Amalfi Coast
The Amalfi Coast: Objectively Beautiful, Genuinely Expensive, Worth It Anyway
Amalfi itself was once a maritime republic that rivalled Venice. Its cathedral was built to house the bones of St. Andrew, brought from Constantinople in 1208, which made it a major pilgrimage site and one of the reasons the town had the money and ambition to build what it built. That history – a small coastal republic operating at the highest level of medieval Mediterranean trade – explains why this particular 50 kilometres of Italian coastline has a density of remarkable places per kilometre that few coastlines match. The cliffs and lemon groves came free.
July and August on the Amalfi Coast are brutal: crowds, heat, overflowing buses, restaurants where the menu is a tourist’s guess at what Italian food should be. May, June, September, and October are when you actually want to be here. The difference in experience is significant.
The Towns
Positano is the most photographed and the most expensive. The pastel houses cascading down nearly vertical cliffs are real and they justify the photographs. The narrow stepped streets going up from the beach are worth exploring past the boutiques on the main drag; the views improve with altitude and the crowds thin. Wear shoes with grip.
Amalfi town is more grounded and historically richer. The Duomo on Piazza del Duomo is legitimately magnificent, with an Arab-Norman facade and a staircase that seems designed for effect. The Museo della Carta inside a restored medieval paper mill documents how local artisans perfected watermarked paper production – a genuinely interesting story, not a tourist trap. The fishing harbour still operates and early mornings are the best time to watch it.

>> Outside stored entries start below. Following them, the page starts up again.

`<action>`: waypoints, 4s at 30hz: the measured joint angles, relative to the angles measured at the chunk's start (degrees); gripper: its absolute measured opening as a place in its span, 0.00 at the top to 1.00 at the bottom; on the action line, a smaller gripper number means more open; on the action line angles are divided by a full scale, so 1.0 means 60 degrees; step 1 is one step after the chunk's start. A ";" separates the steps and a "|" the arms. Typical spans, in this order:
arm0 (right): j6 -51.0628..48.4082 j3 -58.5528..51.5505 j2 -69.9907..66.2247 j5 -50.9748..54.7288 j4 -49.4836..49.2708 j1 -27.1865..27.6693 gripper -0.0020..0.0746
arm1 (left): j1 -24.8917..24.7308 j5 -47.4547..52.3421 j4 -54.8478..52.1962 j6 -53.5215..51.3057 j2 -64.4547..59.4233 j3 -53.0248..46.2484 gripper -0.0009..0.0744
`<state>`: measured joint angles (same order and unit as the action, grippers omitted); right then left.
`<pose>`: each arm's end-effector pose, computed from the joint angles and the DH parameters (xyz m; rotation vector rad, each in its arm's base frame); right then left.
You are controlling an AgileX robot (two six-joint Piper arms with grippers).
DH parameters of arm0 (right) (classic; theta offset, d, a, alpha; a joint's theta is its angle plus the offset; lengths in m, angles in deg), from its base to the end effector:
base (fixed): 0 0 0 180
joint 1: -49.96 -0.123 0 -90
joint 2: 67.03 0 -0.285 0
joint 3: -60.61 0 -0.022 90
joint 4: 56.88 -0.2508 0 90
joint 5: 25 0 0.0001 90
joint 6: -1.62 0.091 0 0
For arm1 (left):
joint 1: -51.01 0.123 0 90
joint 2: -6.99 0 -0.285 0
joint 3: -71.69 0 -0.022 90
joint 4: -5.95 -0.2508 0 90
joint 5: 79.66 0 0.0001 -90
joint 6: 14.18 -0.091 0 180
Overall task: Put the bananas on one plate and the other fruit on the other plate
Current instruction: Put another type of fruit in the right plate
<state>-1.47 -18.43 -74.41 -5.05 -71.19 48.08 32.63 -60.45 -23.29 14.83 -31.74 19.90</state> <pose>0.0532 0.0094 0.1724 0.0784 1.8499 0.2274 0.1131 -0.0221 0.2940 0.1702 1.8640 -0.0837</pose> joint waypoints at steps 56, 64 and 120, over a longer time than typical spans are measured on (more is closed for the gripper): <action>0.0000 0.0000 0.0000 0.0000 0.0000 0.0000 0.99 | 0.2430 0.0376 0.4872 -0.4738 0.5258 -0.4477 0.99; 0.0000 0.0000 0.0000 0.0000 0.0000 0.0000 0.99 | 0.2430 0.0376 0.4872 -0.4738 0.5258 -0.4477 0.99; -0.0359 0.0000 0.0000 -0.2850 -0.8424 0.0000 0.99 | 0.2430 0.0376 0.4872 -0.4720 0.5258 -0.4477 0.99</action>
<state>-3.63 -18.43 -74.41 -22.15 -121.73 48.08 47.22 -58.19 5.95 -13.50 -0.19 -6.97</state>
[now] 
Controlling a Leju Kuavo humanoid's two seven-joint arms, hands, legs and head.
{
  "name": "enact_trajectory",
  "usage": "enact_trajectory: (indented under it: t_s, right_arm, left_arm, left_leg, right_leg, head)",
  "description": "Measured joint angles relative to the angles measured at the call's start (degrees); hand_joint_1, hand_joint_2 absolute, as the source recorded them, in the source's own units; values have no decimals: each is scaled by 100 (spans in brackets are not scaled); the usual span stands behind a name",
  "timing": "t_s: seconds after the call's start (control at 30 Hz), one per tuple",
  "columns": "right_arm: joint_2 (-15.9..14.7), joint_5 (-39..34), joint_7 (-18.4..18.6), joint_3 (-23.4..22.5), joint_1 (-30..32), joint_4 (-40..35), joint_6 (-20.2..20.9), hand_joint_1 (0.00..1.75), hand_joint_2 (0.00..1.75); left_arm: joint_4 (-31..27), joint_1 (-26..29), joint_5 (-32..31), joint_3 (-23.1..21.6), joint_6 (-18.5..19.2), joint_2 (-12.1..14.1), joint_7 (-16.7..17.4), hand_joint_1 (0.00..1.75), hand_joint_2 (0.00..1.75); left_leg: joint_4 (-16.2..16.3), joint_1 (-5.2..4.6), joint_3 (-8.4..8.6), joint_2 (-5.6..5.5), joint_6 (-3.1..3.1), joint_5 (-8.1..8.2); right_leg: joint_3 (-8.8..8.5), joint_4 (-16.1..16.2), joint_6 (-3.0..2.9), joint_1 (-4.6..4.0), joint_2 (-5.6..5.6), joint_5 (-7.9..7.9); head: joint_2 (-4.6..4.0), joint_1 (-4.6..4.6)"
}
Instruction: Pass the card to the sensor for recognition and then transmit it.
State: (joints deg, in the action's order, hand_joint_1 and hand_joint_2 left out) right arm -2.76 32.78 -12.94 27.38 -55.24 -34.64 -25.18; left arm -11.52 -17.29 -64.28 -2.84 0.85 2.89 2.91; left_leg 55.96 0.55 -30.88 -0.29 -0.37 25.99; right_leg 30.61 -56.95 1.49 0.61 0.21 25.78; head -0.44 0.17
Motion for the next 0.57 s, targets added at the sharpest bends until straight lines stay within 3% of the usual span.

Ravello, 365 metres above the sea on a ridge, trades the coastal chaos for quiet. Villa Cimbrone’s Terrace of Infinity – a garden terrace with a line of stone busts overlooking the coast below – produces a view that is among the best in Italy. The Ravello Festival runs in summer with world-class music in those garden venues. Ravello is pricier than nearby towns but the silence justifies it.
Atrani, tucked between Amalfi and Praiano, is Italy’s smallest municipality by population. Narrow alleys barely wide enough for one person, genuine neighbourhood restaurants, a tiny pebble beach, almost no tourist infrastructure. For people who want to see what the coast looked like before it became the coast, Atrani is the answer.
Food
Limoncello, the regional digestif made from local lemons, is served everywhere and is better here than anywhere you have tasted it elsewhere. The coast’s lemons are a distinct variety, larger and more fragrant than supermarket lemons, and they flavour everything from pasta sauces to gelato with accuracy. Colatura di alici, the fermented anchovy sauce from Cetara just beyond Maiori, is an acquired taste that rewards acquisition: a drizzle of it transforms pasta in ways that cannot be predicted from the description. Seafood is best eaten close to where fishing boats dock. The further from the harbour, the more likely you are paying for location.
The Path of the Gods
The Sentiero degli Dei, 7 kilometres from Praiano to Positano, traverses cliffsides with coastal views that no road can match. Start by 8am before afternoon heat and crowds. Allow 3 to 4 hours one-way. No facilities exist on the trail.
Getting Around
The SS163 Amalfitana coastal road is simultaneously the best scenic drive in southern Italy and a source of genuine tension: two-lane, carved into cliffsides, hairpin turns, minimal guardrails, and drivers who have been doing it their whole lives moving faster than you are comfortable with. The SITA buses that run the route are cheaper, safer, and only slightly less scenic. One-way fares between towns cost 1 to 3 euros; buy tickets at tobacconists. Seasonal ferries between towns from June through September are the best option when weather cooperates.
Where to Stay
Accommodation costs reflect demand. Budget guesthouses run EUR 60 to 100 per night; mid-range EUR 100 to 180. July and August prices inflate substantially. Minori and Maiori on the eastern arm have wider beaches, lower prices, and less drama, which suits some visitors better than Positano at three times the price.